- TASK INSTRUCTIONS
Pull every line that includes the word "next" out of the data below and copy it.

BEGIN MATERIAL PROVIDED

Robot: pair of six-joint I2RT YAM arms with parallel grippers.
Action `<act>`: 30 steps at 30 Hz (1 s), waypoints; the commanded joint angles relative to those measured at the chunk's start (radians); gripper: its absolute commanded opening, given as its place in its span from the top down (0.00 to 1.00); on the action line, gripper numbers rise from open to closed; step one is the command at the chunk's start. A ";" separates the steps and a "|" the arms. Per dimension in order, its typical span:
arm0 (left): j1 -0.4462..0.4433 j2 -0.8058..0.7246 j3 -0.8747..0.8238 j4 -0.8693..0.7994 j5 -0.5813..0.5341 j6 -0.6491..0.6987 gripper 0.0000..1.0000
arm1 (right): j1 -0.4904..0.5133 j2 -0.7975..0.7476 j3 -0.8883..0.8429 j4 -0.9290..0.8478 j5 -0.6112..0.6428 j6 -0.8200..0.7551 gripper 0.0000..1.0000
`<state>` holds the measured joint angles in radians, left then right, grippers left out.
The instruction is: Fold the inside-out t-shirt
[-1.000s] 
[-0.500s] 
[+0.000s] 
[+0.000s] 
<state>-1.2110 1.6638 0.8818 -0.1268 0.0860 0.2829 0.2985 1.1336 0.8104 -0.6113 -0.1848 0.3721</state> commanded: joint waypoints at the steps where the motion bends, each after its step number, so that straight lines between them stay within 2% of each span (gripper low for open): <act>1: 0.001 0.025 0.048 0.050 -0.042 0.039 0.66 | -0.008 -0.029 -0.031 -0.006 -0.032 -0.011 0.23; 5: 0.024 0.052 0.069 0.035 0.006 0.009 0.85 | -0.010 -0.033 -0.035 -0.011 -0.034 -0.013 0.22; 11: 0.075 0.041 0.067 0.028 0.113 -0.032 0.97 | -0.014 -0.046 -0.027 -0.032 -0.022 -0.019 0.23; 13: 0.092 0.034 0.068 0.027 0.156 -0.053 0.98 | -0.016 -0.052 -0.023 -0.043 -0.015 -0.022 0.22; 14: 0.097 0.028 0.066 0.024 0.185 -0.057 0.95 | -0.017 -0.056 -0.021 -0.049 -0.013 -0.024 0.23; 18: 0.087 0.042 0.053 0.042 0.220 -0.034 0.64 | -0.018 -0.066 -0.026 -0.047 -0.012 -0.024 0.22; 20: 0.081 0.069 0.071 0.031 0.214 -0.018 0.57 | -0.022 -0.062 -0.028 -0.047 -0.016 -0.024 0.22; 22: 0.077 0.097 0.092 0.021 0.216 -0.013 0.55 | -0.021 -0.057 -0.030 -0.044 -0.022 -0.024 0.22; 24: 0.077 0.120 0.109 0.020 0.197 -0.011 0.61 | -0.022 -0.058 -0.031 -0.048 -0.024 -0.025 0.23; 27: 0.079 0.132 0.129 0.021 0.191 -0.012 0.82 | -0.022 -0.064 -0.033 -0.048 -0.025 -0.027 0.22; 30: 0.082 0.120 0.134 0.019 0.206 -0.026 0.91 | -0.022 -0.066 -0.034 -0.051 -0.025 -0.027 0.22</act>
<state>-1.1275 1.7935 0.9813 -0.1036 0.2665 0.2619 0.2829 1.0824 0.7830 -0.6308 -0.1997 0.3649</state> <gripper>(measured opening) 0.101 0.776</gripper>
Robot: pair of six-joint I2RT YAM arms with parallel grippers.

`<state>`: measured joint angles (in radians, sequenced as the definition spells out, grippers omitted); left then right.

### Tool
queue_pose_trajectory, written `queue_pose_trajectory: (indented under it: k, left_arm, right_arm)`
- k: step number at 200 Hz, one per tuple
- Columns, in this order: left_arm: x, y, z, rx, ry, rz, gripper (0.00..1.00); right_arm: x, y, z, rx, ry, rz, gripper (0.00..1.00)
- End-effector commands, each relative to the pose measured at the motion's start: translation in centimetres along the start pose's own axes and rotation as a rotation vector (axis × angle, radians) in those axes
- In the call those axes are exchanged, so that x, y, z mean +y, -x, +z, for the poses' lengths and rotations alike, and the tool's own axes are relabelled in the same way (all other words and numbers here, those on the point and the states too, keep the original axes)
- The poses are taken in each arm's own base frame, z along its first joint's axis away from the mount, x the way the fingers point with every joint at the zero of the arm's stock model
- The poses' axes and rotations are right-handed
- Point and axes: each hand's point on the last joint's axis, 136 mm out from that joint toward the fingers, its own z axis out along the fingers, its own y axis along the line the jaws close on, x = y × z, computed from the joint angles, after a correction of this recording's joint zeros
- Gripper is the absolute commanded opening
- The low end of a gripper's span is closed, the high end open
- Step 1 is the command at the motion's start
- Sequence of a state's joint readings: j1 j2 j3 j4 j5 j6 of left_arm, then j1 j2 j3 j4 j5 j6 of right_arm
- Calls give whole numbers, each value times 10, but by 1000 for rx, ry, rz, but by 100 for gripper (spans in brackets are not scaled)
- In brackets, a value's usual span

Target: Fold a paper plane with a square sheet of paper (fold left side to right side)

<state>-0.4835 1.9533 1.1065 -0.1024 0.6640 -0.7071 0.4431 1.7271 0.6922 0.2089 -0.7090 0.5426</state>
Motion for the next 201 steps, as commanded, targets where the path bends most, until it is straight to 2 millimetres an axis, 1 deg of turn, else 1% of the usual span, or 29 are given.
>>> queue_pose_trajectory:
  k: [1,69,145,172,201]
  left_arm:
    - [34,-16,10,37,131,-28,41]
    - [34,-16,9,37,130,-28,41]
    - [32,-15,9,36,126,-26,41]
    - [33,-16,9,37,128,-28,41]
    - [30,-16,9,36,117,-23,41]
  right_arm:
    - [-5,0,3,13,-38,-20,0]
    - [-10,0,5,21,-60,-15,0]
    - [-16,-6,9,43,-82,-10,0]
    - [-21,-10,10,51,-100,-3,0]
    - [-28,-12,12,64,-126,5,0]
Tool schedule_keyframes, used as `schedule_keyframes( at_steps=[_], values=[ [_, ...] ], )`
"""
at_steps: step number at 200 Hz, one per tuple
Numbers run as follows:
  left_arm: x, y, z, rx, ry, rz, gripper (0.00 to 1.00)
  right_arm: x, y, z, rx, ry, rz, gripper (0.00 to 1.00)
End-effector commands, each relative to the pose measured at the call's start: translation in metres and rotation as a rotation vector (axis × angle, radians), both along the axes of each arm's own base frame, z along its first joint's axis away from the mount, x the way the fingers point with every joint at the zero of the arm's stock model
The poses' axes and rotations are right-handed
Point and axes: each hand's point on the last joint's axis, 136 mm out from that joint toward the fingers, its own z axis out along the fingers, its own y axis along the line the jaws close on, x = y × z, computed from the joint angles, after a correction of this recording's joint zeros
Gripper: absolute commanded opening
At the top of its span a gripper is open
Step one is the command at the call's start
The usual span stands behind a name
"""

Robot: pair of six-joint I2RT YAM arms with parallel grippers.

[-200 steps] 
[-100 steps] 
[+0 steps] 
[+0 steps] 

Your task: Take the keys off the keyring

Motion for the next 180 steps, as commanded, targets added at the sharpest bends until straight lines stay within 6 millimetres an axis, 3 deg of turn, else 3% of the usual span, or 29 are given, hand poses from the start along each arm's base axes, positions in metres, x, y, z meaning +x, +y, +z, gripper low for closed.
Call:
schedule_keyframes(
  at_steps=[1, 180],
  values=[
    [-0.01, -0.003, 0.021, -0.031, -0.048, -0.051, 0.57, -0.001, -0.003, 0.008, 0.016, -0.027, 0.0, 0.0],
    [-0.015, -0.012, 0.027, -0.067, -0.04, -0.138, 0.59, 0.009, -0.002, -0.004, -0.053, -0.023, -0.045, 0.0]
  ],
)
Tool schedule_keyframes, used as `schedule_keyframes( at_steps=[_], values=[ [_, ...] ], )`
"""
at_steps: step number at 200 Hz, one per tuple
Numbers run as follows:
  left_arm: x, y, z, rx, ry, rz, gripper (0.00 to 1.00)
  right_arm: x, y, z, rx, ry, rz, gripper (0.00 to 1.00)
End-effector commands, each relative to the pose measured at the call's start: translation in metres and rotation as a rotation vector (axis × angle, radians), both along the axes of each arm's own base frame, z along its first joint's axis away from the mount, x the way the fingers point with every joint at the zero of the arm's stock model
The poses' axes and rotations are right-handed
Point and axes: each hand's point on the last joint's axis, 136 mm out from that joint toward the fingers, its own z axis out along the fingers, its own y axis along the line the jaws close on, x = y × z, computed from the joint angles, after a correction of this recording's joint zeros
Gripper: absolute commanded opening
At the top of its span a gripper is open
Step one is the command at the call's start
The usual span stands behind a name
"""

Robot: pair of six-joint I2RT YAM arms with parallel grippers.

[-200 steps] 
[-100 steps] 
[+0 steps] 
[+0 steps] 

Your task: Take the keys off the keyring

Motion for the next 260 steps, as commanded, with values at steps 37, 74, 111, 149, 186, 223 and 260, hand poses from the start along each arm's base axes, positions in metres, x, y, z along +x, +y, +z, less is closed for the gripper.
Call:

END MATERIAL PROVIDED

- REPLY
Motion for the next 201 steps, as commanded, targets where the path bends most, until it is straight to 2 millimetres an axis, 1 deg of turn, else 1% of the usual span, or 29 are given.
Motion for the next 180 steps, as commanded, targets added at the sharpest bends until straight lines stay within 6 millimetres an axis, 3 deg of turn, else 3% of the usual span, or 29 are given, hand poses from the start along each arm's base axes, positions in metres, x, y, z meaning +x, +y, +z, gripper low for closed.
Motion for the next 260 steps, as commanded, with values at steps 37, 74, 111, 149, 186, 223 and 260, hand poses from the start along each arm's base axes, positions in metres, x, y, z along +x, +y, +z, less is closed for the gripper.

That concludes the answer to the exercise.